Editor wrapper: wrapper/

Wraps the editor backend codebase (/editor) and provides a JS-centric API for the web app to use as an entry point, unburdened by Rust's complex data types that are incompatible with JS data types. Bindings (JS functions that call into the Wasm module) are provided by wasm-bindgen in concert with wasm-pack.

ESLint configuration: eslint.config.js

When you use npm run check, ESLint checks the code in the frontend project for code quality. (The command also reports TS and Svelte errors.) The tool enforces style rules on the JS, TS, and Svelte (including its HTML and SCSS) files in our frontend codebase. As it is set up in this config file, ESLint will complain about bad practices and often help reformat code automatically when the file is saved in VS Code, or manually when npm run fix is executed. (If you don't use VS Code, remember to run this command before committing!) This config file for ESLint sets our style preferences and configures our usage of extensions/plugins for Svelte support and Prettier's role as a code formatter.

Svelte configuration: svelte.config.js

Configures the Svelte compiler, including the preprocessor setup for SCSS and TypeScript support, and compiler warning filters.

TypeScript configuration: tsconfig.json

Basic configuration options for the TypeScript build tool to do its job in our repository.

Vite configuration: vite.config.ts

We use the Vite bundler/build system. This file is where we configure Vite to set up plugins (like the third-party license checker/generator). Part of the license checker plugin setup includes some functions to format web package licenses, as well as Rust package licenses provided by cargo-about, into a text file that's distributed with the application to provide license notices for third-party code.

npm ecosystem packages: package.json

While we don't use Node.js as a JS-based server, we do rely on its ecosystem of packages for our build system toolchain. Our project's philosophy on third-party packages is to keep our dependency tree as light as possible, so adding anything new to our package.json should have overwhelming justification. Most of the packages are just development tooling (TypeScript, Vite, ESLint, Prettier, Sass, etc.) that run in your terminal during the build process.

npm package installed versions: package-lock.json

Specifies the exact versions of packages installed in the npm dependency tree. While package.json specifies which packages to install and their minimum/maximum acceptable version numbers, package-lock.json represents the exact versions of each dependency and sub-dependency.
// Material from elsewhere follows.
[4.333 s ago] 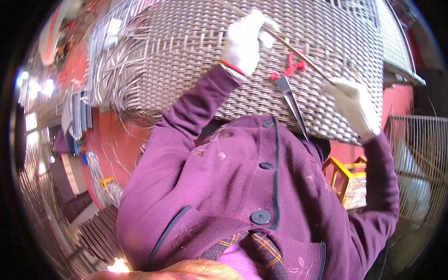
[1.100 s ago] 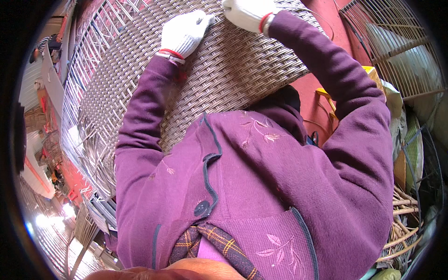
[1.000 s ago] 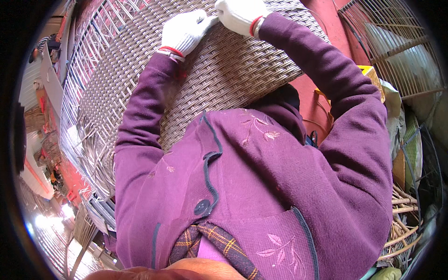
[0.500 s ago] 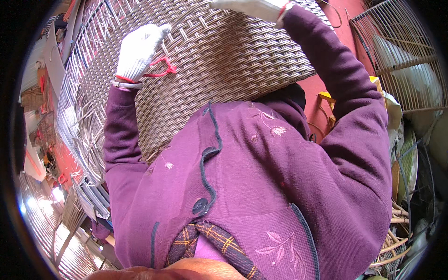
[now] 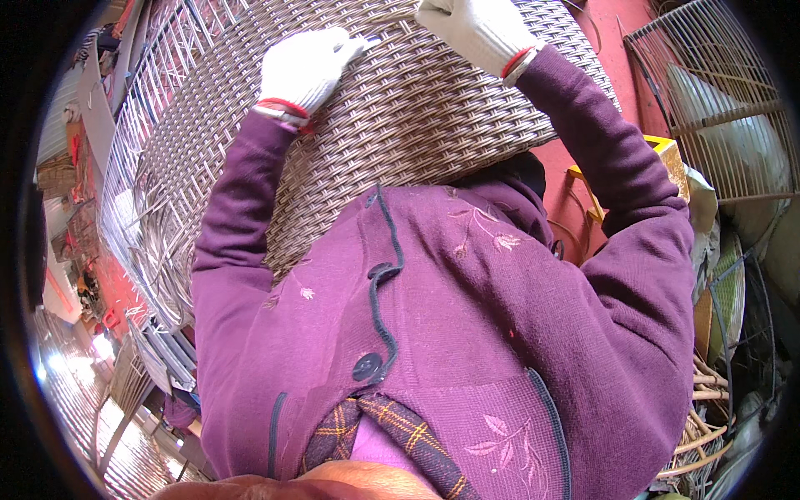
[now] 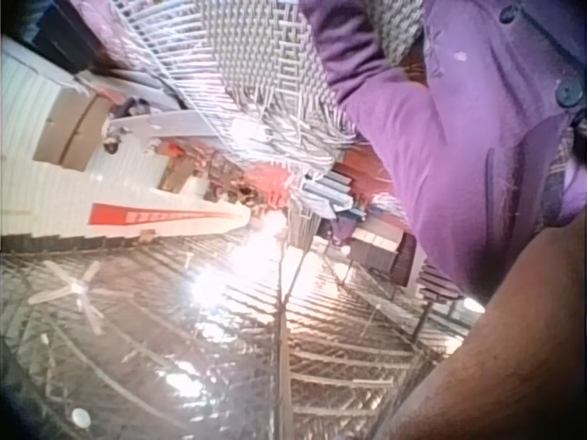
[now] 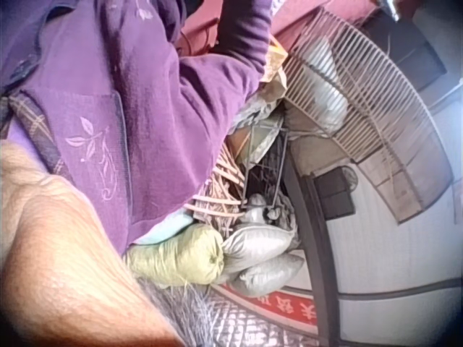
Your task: The person weaves a large flat basket using thin strips of material, interlacing them by hand. They use shears to trim excess strands and adjust the weave as they progress across the surface.
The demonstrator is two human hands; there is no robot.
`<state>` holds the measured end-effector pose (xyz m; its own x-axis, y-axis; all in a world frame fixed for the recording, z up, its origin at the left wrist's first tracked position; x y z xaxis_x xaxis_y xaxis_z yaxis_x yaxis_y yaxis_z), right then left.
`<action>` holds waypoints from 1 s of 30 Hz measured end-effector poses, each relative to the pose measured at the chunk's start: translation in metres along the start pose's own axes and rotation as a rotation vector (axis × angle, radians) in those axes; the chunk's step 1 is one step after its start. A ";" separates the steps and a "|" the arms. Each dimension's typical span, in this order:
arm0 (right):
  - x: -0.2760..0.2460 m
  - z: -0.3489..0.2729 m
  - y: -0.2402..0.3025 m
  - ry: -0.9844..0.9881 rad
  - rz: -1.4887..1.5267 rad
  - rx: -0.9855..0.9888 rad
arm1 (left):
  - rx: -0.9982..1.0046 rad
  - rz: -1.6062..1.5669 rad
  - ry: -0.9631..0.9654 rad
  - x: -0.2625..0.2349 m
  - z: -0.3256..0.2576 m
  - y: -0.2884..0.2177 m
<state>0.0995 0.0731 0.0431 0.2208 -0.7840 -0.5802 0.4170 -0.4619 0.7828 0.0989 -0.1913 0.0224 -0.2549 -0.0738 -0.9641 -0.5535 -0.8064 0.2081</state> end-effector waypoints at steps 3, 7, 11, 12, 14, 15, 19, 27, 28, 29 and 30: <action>0.007 0.000 -0.016 -0.023 -0.241 -0.060 | -0.044 -0.055 0.046 0.013 0.009 -0.007; 0.024 0.004 -0.036 0.001 -0.337 -0.031 | -0.146 -0.209 0.045 0.018 0.006 -0.007; 0.054 0.016 -0.030 -0.042 -0.355 -0.170 | -0.114 -0.217 0.059 0.022 0.006 -0.005; 0.059 0.019 -0.024 -0.051 -0.362 -0.212 | -0.090 -0.181 0.018 0.024 0.007 -0.005; 0.060 0.024 -0.011 -0.018 -0.404 -0.202 | -0.044 -0.112 -0.057 0.023 0.007 -0.004; 0.057 0.025 -0.002 -0.043 -0.390 -0.205 | -0.037 -0.126 -0.075 0.021 0.004 -0.001; 0.037 0.026 0.029 -0.163 -0.244 -0.440 | -0.052 -0.131 0.022 -0.007 -0.029 0.026; 0.049 0.049 0.046 0.317 0.295 -0.239 | 0.079 -0.091 -0.224 -0.036 -0.091 0.058; 0.049 0.048 0.043 0.333 0.330 -0.110 | 0.071 -0.095 -0.171 -0.030 -0.091 0.054; 0.044 0.046 0.041 0.356 0.290 -0.123 | -0.033 -0.214 -0.010 -0.026 -0.094 0.055; 0.042 0.044 0.039 0.380 0.247 -0.135 | -0.016 -0.146 -0.029 -0.023 -0.094 0.054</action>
<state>0.0859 0.0038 0.0599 0.6242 -0.6448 -0.4411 0.4168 -0.2028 0.8861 0.1497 -0.2886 0.0404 -0.1959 0.0615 -0.9787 -0.5737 -0.8166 0.0635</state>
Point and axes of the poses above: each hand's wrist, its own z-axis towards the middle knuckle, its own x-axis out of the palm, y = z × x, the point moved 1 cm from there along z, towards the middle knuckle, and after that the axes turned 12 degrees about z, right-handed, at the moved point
Running npm ci will grab these exact versions to ensure you are using the same packages as everyone else working on Graphite. npm update will modify package-lock.json to specify newer versions of any updated (sub-)dependencies and download those, as long as they don't exceed the maximum version allowed in package.json. To check for newer versions that exceed the max version, run npm outdated to see a list. Unless you know why you are doing it, try to avoid committing updates to package-lock.json by mistake if your code changes don't pertain to package updates. And never manually modify the file.